Saya minta Abang tidak mengusir Samosir dari rumah. Hanya itu permintaan saya.
48.Toba: (marah agak mereda) Samosir, karena ibumu yang meminta, Ayah tidak
bisa menolak. Ayah tidak jadi mengusirmu. Tapi kau tetap harus menjalani

hukumanmu. Selama seminggu, kau tidak kuizinkan tidur di kamar. Tempat


tidurmu di gudang. Mengerti?
49.Samosir: (sambil menangis) Iya, Ayah. Samosir mengerti.
50.Empat bulan berlalu, Samosir yang sudah bebas dari hukumannya, masih dengan
kebiasaannya yang sering lapar. Kali ini, kemarahan Toba sudah memuncak.
51.Toba: (sangat marah) Samosir, di mana kau?
52.Samosir: Aku di sini Ayah. Ada apa Ayah memanggilku?
53.Toba: Jangan banyak bertanya kau! Apakah kau makan lagi bekal untuk Ayah?
54.Samosir: Maaf, Ayah! Tadi, Samosir sangat lapar, terpaksa Samosir makan bekal
Ayah?
55.Toba: (menarik telinga Samosir sambil membawanya ke luar rumah) Kau tahu
Ayah dari mana? Kau tahu Ayah ini bekerja di ladang, Banting tulang. Kau
seenaknya saja makan bekal Ayah. Sekali, dua kali sudah Ayah maafkan, tapi ini
sudah berulang kali. Kau tahu itu bukan?
56.Samosir: (menangis) Maaf, Ayah! Samosir akan
mengulanginya lagi. Jangan hokum Samosir lagi Ayah.

mencoba

untuk

tidak

57.Toba: Sudah! Tak ada lagi kata maaf buat anak nakal seperti kau! Dasar anak
kurang ajar. Tidak tahu diuntung. Betul-betul kau anak keturunan perempuan yang
berasal dari ikan!!
58. Sambil menangis, Samosir berlari pulang menemui ibunya di rumah. Kepada
ibunya dia mengadukan bahwa dia dipukuli ayahnya. Semua kata-kata cercaan
yang diucapkan ayahnya kepadanya di ceritakan pula. Mendengar cerita anaknya
itu, si ibu sedih sekali, terutama karena suaminya sudah melanggar sumpahnya
dengan kata-kata cercaan yang dia ucapkan kepada anaknya itu.
59.Putri: (terkejut mendengar cerita Samosir) Anakku, apakah kau berkata jujur?
Apakah kau tidak membohongi Ibu?
60.Samosir: Tidak, Bu.

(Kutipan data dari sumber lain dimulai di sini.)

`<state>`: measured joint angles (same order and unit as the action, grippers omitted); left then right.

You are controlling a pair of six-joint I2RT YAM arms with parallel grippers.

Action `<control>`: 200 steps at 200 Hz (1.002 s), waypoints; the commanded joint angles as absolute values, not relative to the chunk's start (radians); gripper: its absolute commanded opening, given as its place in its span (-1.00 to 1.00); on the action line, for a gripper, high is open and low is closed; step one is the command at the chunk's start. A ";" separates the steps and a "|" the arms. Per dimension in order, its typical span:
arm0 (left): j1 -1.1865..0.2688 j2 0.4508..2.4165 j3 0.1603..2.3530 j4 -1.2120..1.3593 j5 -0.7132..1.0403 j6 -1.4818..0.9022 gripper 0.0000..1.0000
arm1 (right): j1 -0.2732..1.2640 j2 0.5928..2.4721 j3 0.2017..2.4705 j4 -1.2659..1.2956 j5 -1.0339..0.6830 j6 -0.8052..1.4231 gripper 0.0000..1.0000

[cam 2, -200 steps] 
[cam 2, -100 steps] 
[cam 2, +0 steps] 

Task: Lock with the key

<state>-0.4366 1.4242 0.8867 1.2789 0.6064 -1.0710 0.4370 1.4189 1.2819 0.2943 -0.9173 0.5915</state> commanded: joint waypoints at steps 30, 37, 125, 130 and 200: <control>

Apa benar aku ini anak ikan, Bu? Jawab, Bu!
61.Putri: Sekarang, Ibu minta kau untuk tidak mempedulikan perkataan Ayahmu.
Segeralah pergi mendaki bukit yang terletak tidak begitu jauh dari rumah kita dan
kau harus memanjat pohon kayu tertinggi yang terdapat di puncak bukit itu.
62.Samosir: Baik, Bu!
63. Samosir segera melakukan perintah ibunya itu. Dia berlari-lari menuju ke bukit
yang dimaksud ibunya dan mendakinya.

64. Ketika tampak oleh ibunya bahwa Samosir sudah hampir sampai ke puncak
pohon kayu yang dipanjatnya di atas bukit , dia pun berlari menuju sungai yang
tidak begitu jauh dari rumah mereka itu.
65. Putri: (sambil berlari ke arah sungai) Sudah tidak ada lagi yang bisa
kupercaya. Toba sudah berkhianat!
66. Akhir cerita, Putri tiba di tepi sungai itu, kilat menyambar disertai bunyi guruh
yang megelegar. Sesaat kemudian, ia melompat ke dalam sungai dan tiba-tiba
berubah menjadi seekor ikan besar. Pada saat yang sama, sungai itu pun banjir
besar dan turun pula hujan yang sangat lebat. Beberapa waktu kemudian, air
sungai itu sudah meluap kemana-mana dan tergenanglah lembah tempat sungai itu
mengalir. Toba tak bisa menyelamatkan dirinya, ia mati tenggelam oleh genangan
air. Lama-kelamaan, genangan air itu semakin luas dan berubah menjadi danau
yang sangat besar yang di kemudian hari dinamakan orang Danau Toba dan Pulau
kecil di tengah-tengahnya diberi nama Pulau Samosir.